Las cinco dieron un paso a la vez para cerrar el semicírculo alrededor de Eli y de mí. Mi mejor amiga frunció el ceño, era evidente que no comprendía lo que sucedía. Yo tampoco lo hacía y por eso no podía explicarle que estábamos rodeados como criminales.

—Pero no estoy cerca de él.

El diminuto cuerpo de Eli encontró cómo refugiarse más en el mío y no tuve reparos en estrecharla entre mis brazos y doblar las rodillas para que ella me sintiera más cercano.

El rostro de la enfermera que estaba frente a nosotros se coloreó, y sus manos subieron y bajaron en un movimiento controlado, como si se dirigiera al delincuente más peligroso. El guardia de seguridad mantenía la mano sobre la pistola paralizante, no me pasó desapercibida la palidez en los nudillos. Los otros pacientes no perdían detalle y era evidente que algunos nos reconocían.

—Suelte al caballero y aléjese.

Quise pararme frente a Eli, de algún modo pretendía protegerla del error que ellos cometían. No obstante, el más mínimo movimiento de mi cuerpo los puso en alerta. Una vez más, llamaron un código blanco y dos enfermeros aparecieron en segundos. Uno de ellos intentó agarrarme del brazo izquierdo.

—¿Qué creen que hacen? —Quise zafarme, mas me fue imposible.

—Caballero, acompáñenos, por favor.

Aferré el puño sobre la cadera de Eli, nada ni nadie me separaría de ella.
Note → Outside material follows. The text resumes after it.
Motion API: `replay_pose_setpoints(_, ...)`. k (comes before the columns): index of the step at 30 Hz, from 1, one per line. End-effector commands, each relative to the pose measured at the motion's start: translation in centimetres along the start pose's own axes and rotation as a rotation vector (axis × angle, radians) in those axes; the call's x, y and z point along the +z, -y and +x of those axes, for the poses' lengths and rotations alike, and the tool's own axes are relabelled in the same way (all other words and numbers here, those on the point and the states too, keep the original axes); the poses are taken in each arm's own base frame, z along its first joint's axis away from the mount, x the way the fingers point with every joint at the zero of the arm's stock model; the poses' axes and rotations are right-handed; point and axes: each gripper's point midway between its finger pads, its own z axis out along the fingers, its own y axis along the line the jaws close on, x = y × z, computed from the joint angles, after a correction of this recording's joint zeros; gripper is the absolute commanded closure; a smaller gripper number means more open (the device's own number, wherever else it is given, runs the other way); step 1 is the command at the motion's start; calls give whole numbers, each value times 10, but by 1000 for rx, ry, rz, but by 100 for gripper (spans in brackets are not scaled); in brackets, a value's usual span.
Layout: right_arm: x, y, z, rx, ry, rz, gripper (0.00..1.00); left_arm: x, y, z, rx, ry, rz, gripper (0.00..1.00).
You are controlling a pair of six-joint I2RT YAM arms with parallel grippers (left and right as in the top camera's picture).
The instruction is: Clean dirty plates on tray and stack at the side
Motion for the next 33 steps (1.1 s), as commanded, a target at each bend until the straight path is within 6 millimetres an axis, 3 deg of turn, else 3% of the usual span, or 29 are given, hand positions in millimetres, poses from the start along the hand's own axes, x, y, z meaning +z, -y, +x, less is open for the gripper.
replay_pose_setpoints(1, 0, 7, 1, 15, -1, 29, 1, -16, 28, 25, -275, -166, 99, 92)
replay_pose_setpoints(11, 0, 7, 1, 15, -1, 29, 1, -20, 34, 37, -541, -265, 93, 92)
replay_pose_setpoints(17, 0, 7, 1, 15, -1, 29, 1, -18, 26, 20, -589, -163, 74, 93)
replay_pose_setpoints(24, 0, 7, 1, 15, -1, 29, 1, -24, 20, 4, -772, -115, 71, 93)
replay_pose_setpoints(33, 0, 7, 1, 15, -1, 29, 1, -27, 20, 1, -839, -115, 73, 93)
Era una situación nueva y escabrosa. Además, la enfrentábamos solos. El otro enfermero dio un paso al frente al percatarse de que yo no tenía intención de soltarla a ella.

—No puede haber acompañantes en el área. Tuvimos que poner a un paciente en cuarentena.

Al escuchar esas palabras los hombros de Eli cayeron y me dejó ir, aunque seguía con el ceño fruncido. Fue evidente que la tensión en el personal médico disminuyó al instante. Si bien, entrecerré los ojos, no creía ni una sola palabra, pero mi cerebro decidió que ese era el mejor momento para provocarme un mareo. Al no contar con el apoyo que el cuerpo de Eli me ofrecía, tuve que extender la mano y agarrarme del brazo del enfermero, quien levantó la mano para señalarme el camino.